Moz Q&A is closed.
After more than 13 years, and tens of thousands of questions, Moz Q&A closed on 12th December 2024. Whilst we’re not completely removing the content - many posts will still be possible to view - we have locked both new posts and new replies. More details here.
Blocking Pages Via Robots, Can Images On Those Pages Be Included In Image Search
-
Hi!
I have pages within my forum where visitors can upload photos. When they upload photos they provide a simple statement about the photo but no real information about the image,definitely not enough for the page to be deemed worthy of being indexed. The industry however is one that really leans on images and having the images in Google Image search is important to us.
The url structure is like such: domain.com/community/photos/~username~/picture111111.aspx
I wish to block the whole folder from Googlebot to prevent these low quality pages from being added to Google's main SERP results. This would be something like this:
User-agent: googlebot
Disallow: /community/photos/
Can I disallow Googlebot specifically rather than just using User-agent: * which would then allow googlebot-image to pick up the photos? I plan on configuring a way to add meaningful alt attributes and image names to assist in visibility, but the actual act of blocking the pages and getting the images picked up... Is this possible?
Thanks!
Leona
-
Are you seeing the images getting indexed, though? Even if GWT recognize the Robots.txt directives, blocking the pages may essentially keep the images from having any ranking value. Like Matt, I'm not sure this will work in practice.

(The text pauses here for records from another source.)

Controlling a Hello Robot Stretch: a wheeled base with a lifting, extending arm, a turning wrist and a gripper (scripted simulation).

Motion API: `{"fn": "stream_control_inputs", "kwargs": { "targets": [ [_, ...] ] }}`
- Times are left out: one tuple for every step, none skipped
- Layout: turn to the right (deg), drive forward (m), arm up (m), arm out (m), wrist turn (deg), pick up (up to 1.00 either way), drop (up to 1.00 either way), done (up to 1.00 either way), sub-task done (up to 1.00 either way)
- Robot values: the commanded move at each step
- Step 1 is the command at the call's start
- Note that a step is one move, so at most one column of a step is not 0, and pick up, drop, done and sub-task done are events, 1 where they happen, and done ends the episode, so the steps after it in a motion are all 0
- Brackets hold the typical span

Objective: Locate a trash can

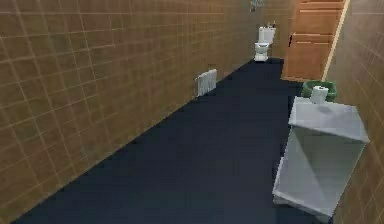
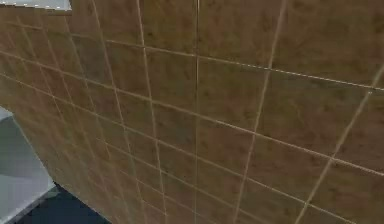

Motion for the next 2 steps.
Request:
{"fn": "stream_control_inputs", "kwargs": {
  "targets": [
    [-45.0,0.00,0.00,0.00,0.0,0.00,0.00,0.00,0.00],
    [-21.0,0.00,0.00,0.00,0.0,0.00,0.00,0.00,0.00]
  ]
}}
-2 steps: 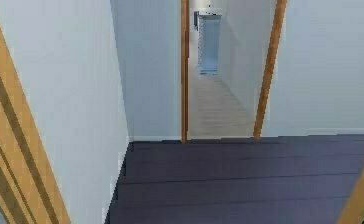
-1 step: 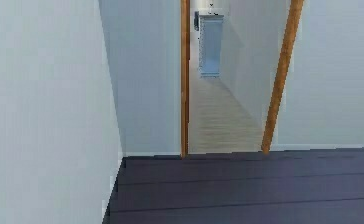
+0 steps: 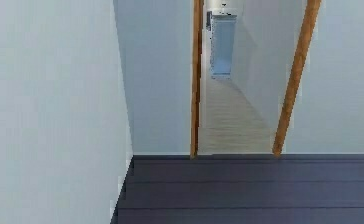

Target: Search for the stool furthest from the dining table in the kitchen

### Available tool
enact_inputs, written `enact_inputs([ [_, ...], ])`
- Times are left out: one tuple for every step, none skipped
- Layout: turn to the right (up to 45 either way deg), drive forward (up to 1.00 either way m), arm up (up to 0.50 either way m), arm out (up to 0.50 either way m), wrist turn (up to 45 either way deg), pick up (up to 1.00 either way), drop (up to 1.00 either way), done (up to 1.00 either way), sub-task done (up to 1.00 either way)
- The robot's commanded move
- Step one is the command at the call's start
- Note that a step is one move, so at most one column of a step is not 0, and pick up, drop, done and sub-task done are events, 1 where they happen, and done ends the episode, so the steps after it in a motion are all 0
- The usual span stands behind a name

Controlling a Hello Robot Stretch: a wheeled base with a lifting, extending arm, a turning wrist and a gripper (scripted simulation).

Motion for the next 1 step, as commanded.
enact_inputs([
  [0.0, 0.30, 0.00, 0.00, 0.0, 0.00, 0.00, 0.00, 0.00],
])
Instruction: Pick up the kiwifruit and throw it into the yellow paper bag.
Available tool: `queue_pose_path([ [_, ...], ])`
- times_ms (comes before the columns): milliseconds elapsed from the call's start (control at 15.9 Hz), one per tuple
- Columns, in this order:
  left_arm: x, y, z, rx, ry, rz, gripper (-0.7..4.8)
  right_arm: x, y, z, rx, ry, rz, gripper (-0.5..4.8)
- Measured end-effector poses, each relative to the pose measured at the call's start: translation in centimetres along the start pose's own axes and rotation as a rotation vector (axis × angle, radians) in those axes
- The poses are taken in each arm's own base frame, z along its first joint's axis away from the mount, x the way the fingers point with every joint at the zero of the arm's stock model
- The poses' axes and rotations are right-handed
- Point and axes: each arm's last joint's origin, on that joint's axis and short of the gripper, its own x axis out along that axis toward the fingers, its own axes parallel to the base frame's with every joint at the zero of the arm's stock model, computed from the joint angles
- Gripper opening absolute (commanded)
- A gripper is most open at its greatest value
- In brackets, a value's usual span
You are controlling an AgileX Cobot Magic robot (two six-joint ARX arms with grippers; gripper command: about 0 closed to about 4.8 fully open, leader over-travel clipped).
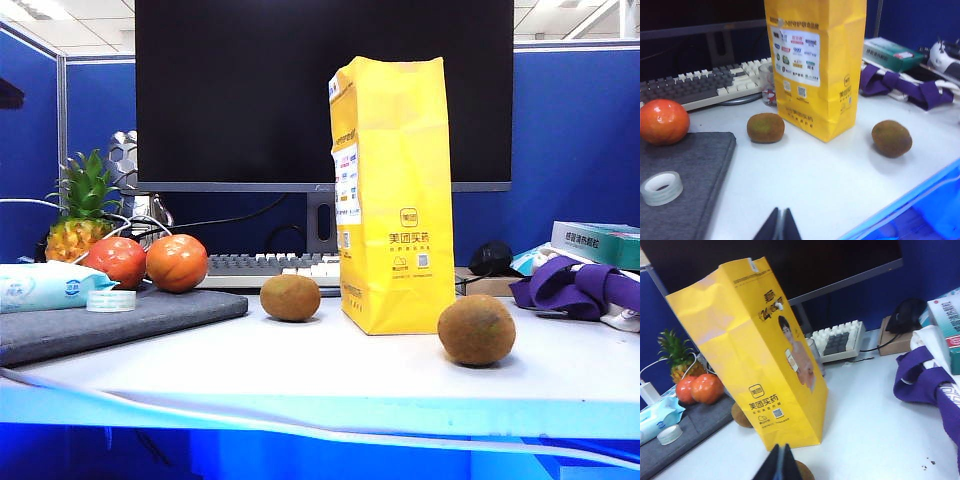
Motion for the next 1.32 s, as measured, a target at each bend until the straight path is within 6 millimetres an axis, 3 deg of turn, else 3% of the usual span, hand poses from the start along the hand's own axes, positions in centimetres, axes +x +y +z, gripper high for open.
queue_pose_path([
  [315, 0.0, 0.0, 0.7, -0.231, -0.071, -0.004, 0.3, 0.0, 0.2, 0.4, 0.018, -0.041, 0.019, 0.13],
  [441, -0.1, 0.1, 1.3, -0.297, -0.137, -0.005, 1.75, -0.1, 0.5, 1.0, 0.031, -0.104, 0.051, 0.19],
  [504, -0.1, 0.1, 1.5, -0.317, -0.152, 0.004, 2.72, -0.1, 0.6, 1.2, 0.032, -0.123, 0.062, 0.64],
  [567, -0.1, 0.2, 1.5, -0.325, -0.155, 0.01, 3.17, -0.1, 0.7, 1.4, 0.037, -0.135, 0.088, 0.94],
  [630, -0.1, 0.2, 1.5, -0.317, -0.155, 0.011, 3.17, -0.1, 0.9, 1.5, 0.042, -0.13, 0.121, 1.37],
  [756, -0.1, 0.3, 1.5, -0.311, -0.158, 0.045, 3.17, 0.1, 1.0, 1.5, 0.063, -0.072, 0.161, 2.76],
  [819, -0.1, 0.4, 1.7, -0.313, -0.149, 0.077, 3.17, 0.4, 1.2, 2.0, 0.077, -0.044, 0.157, 2.74],
  [945, 0.5, 0.6, 3.4, -0.316, -0.104, 0.104, 3.18, 1.7, 2.4, 4.6, 0.045, 0.002, 0.187, 2.77],
  [1071, 2.2, 0.9, 5.2, -0.276, -0.032, 0.101, 3.55, 4.5, 3.4, 6.5, -0.043, 0.086, 0.194, 4.75],
  [1323, 5.5, 1.0, 8.5, -0.176, 0.185, -0.029, 3.75, 10.2, 2.2, 4.9, -0.009, 0.366, 0.114, 4.79],
])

Another option would be to create an alternate path to just the images, like an HTML sitemap with just links to those images and decent anchor text. The ranking power still wouldn't be great (you'd have a lot of links on this page, most likely), but it would at least kick the crawlers a bit.
-
Thanks Matt for your time and assistance! Leona
-
Hi Leona - what you have done is something along the lines of what I thought would work for you - sorry if I wasn't clear in my original response - I thought you meant if you created a robots.txt and specified Googlebot to be disallowed then Googlebot-image would pick up the photos still and as I said this wouldn't be the case as it Googlebot-image will follow what it set out for Googlebot unless you specify otherwise using the allow directive as I mentioned. Glad it has worked for you - keep us posted on your results.
-
Hi Matt,
Thanks for your feedback!
It is not my belief that Googlebot overwrides googlebot-images otherwise specifying something for a specific bot of Google's wouldn't work, correct?
I setup the following:
User-agent: googlebot
Disallow: /community/photos/
User-agent: googlebot-Image
Allow: /community/photos/
I tested the results in Google Webmaster Tools which indicated:
Googlebot: Blocked by line 26: Disallow: /community/photos/Detected as a directory; specific files may have different restrictions
Googlebot-Image: Allowed by line 29: Allow: /community/photos/Detected as a directory; specific files may have different restrictions
Thanks for your help!
Leona
-
Hi Leona
Googlebot-image and any of the other bots that Google uses follow the rules set out for Googlebot so blocking Googlebot would block your images as it overrides Googlebot-image. I don't think that there is a way around this using the disallow directive as you are blocking the directory which contains your images so they won't be indexed using specific images.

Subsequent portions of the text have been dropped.